Mon Jun 16 12:34:08 EDT 2003

At 03:16 PM 6/16/03 +0400, Oleg Broytmann wrote:
> >
> > So, what we really need here is to change 'fmtparse' to do its adapt()
> > calls on demand at a later stage, instead of up-front.  Converting to Once
> > bindings would be ideal for this, although I originally intended fmtparse
> > to be a standalone demo of what kinds of things can be accomplished with
> > PEP 246 adapt().  Guess I'll have to give up on that.
> >
> > Perhaps you could contribute a patch to change fmtparse to use Once
> > bindings for all adapt() on input arguments?  E.g. Alternatives() would
> > save its args in initArgs or _alternatives, and then have .alternatives be
> > a Once binding that adapts, instead of __init__ doing the adapting.  There
> > are only about 5-6 places that need changing for this, I think.
>
>    My first attempt was unsuccsessful.

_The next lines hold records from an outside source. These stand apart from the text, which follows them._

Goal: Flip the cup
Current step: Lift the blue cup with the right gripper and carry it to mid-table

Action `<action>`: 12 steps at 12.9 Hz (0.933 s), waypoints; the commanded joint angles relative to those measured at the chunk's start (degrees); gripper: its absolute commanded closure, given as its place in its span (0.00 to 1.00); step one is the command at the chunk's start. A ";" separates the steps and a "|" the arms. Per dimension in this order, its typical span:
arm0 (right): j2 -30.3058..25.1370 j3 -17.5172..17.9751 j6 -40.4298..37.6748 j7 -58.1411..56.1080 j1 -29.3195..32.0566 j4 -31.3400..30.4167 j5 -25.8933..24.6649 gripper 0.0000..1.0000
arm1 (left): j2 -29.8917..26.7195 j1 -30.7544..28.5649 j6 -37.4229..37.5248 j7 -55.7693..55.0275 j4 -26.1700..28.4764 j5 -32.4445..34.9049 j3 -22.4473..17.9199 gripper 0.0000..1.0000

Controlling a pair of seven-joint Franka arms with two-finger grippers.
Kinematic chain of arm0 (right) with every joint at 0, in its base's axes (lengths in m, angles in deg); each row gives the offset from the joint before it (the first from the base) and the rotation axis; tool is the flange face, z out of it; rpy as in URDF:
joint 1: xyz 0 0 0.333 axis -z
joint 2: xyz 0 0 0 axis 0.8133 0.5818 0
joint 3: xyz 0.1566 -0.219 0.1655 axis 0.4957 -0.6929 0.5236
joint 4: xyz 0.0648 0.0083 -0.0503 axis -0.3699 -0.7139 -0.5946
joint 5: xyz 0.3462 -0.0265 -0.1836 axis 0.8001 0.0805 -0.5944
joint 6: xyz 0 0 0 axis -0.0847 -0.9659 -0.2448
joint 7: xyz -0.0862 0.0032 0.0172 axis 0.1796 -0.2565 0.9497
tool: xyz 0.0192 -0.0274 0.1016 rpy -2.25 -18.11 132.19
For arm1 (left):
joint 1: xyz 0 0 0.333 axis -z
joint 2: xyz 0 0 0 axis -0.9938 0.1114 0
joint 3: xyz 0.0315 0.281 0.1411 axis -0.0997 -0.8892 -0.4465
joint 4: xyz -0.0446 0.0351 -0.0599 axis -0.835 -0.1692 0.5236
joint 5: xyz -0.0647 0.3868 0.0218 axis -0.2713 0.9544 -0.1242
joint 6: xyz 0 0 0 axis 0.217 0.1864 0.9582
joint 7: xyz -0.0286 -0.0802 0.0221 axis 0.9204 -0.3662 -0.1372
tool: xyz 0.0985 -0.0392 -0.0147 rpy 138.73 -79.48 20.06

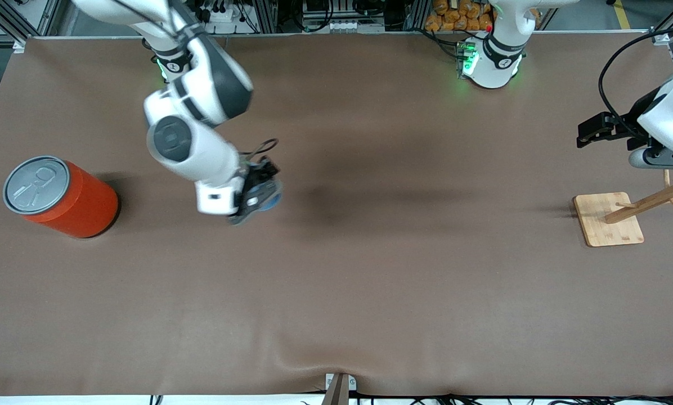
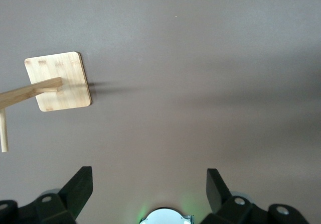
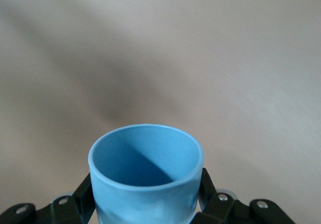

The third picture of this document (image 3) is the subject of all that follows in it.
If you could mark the light blue plastic cup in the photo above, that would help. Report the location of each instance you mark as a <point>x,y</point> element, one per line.
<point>140,199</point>

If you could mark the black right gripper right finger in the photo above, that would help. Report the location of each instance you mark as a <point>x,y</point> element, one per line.
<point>220,211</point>

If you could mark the brown table cover mat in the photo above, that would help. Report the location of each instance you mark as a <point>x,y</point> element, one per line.
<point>225,58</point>

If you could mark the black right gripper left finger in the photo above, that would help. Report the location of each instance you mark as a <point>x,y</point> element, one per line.
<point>62,211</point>

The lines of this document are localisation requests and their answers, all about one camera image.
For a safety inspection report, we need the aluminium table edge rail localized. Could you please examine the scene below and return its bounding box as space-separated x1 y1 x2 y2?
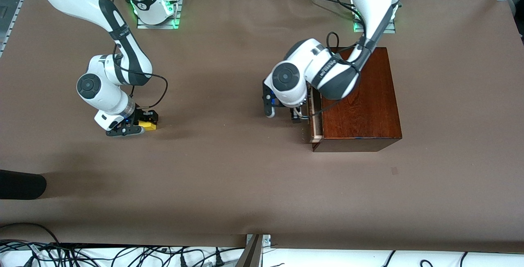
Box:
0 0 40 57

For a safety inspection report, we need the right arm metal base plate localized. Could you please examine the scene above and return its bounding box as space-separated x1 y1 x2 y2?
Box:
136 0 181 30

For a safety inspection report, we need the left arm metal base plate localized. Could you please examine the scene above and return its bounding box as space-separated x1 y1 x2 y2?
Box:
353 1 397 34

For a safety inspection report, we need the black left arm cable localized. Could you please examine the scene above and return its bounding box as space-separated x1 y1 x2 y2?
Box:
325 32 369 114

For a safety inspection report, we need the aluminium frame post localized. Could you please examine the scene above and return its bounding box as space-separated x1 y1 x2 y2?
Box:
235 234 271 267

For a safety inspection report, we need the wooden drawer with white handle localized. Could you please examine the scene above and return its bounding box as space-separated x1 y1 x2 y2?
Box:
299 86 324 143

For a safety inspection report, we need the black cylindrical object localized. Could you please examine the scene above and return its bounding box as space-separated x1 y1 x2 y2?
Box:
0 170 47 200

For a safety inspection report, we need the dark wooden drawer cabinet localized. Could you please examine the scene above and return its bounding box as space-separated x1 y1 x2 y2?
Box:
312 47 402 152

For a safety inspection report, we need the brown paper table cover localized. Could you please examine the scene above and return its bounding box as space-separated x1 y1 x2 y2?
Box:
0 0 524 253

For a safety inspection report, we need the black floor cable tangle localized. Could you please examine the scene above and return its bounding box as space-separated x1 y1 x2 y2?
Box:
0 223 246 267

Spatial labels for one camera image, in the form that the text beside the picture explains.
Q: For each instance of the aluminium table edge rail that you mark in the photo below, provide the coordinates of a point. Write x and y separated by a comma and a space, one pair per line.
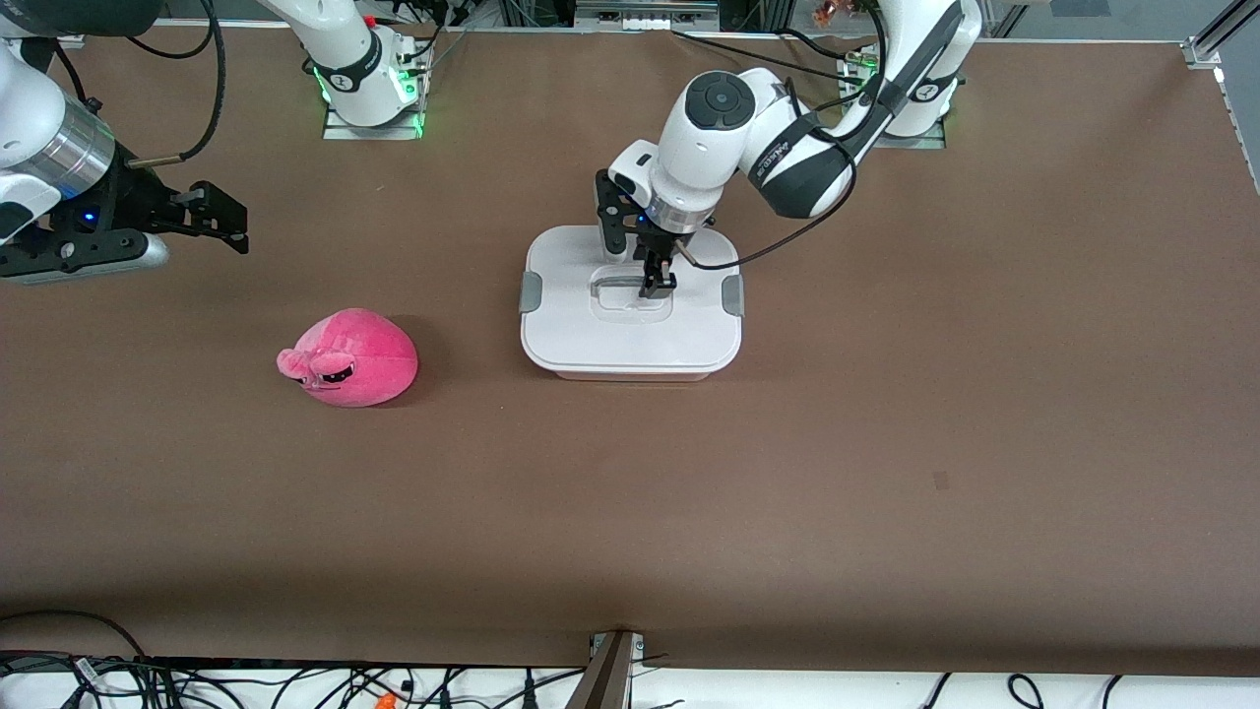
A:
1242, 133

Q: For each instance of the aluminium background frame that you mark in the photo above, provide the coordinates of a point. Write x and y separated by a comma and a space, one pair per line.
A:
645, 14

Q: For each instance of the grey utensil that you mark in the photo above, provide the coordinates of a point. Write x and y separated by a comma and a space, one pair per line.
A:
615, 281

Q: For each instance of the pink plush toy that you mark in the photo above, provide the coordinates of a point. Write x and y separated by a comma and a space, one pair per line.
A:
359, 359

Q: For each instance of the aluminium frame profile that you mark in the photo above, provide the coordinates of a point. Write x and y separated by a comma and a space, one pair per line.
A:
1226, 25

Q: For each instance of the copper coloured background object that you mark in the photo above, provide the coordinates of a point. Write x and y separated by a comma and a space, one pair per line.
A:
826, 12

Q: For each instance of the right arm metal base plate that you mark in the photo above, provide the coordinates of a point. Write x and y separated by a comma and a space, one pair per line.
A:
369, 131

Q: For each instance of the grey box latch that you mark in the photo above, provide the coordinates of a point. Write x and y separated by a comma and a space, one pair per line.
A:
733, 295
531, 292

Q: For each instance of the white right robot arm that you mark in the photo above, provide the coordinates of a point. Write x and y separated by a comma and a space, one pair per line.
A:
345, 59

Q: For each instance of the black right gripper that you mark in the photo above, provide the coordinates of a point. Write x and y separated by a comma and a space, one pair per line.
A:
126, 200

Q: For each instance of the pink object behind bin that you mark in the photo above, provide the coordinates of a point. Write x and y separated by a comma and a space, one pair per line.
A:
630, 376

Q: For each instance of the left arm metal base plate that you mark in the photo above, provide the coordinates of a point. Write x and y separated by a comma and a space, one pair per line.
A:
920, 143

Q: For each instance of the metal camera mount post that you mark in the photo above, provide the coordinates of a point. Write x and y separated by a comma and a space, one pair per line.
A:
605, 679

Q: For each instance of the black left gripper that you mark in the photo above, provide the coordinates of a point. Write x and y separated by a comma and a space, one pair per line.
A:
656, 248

There is _computeRules() and
>openingChars in Sequence; I tryied to make _computeRules a delayed function
>(I renamed it to rules() and made it binding.Once)... and there is the
>problem - _computeRules() calls getOpening() on subrules, so openingChars
>must be defined in the subrules; but one of the subrules is actually
>recursivly referenced rule, that did not defined openingChars yet - it will
>be defined in the end of _computeRules(). Catch 22. Calling self.rules in
>getOpening() produces infinite recursion, od course.
>    How can I calculate openingChars in non-recursive way?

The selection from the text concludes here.